Your task:
Your answer should be only the lines below from the one with "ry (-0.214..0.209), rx" to the one with "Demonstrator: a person", repeated exactly, ends included.

Data block:
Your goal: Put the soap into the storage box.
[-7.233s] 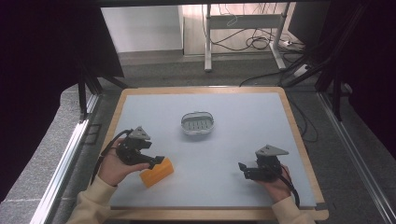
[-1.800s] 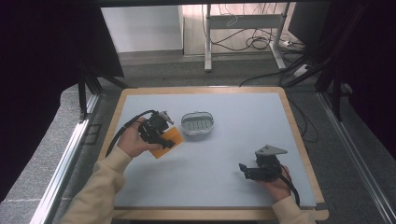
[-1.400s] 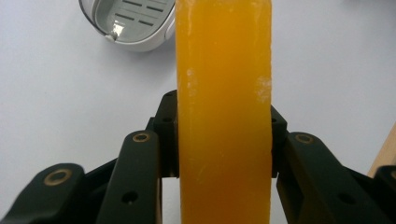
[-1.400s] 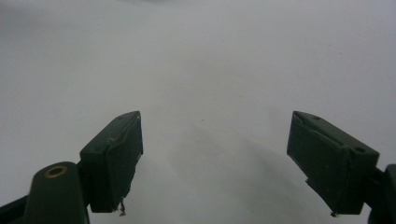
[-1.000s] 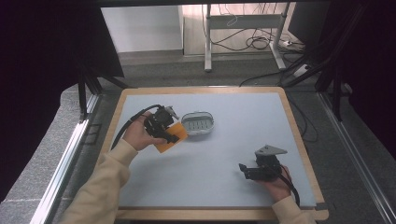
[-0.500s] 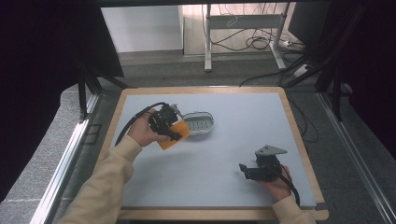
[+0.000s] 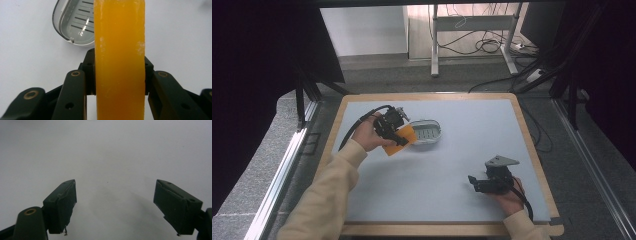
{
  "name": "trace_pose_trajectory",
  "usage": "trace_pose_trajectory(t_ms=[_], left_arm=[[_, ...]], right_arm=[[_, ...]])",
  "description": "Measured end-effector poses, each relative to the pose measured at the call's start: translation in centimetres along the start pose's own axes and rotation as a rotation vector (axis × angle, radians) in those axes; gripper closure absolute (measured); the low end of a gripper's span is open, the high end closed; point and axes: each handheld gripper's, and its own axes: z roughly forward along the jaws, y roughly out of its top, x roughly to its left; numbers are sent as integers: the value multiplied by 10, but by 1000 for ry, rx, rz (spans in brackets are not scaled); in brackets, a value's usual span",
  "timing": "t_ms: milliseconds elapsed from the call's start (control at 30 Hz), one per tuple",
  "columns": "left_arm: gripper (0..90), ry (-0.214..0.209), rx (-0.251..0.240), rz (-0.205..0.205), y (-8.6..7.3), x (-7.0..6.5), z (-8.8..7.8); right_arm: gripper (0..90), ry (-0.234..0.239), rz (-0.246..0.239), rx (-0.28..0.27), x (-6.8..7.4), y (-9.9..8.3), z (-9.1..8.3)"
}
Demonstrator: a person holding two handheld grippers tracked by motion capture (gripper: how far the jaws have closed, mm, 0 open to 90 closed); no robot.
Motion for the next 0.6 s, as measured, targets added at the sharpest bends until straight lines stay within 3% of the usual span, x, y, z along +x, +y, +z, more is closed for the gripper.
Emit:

Output for this exercise:
  "columns": "left_arm: gripper (0..90), ry (-0.214..0.209), rx (-0.251..0.240), rz (-0.205..0.205), y (-8.6..7.3), x (-7.0..6.5), z (-8.8..7.8); right_arm: gripper (0..90), ry (-0.234..0.239), rz (-0.246..0.239), rx (-0.28..0.27), x (-6.8..7.4), y (-9.9..8.3), z (-9.1..8.3)"
}
Demonstrator: a person holding two handheld grippers tracked by motion capture (gripper: how far the jaws have closed, mm, 0 open to 90 closed); no robot.

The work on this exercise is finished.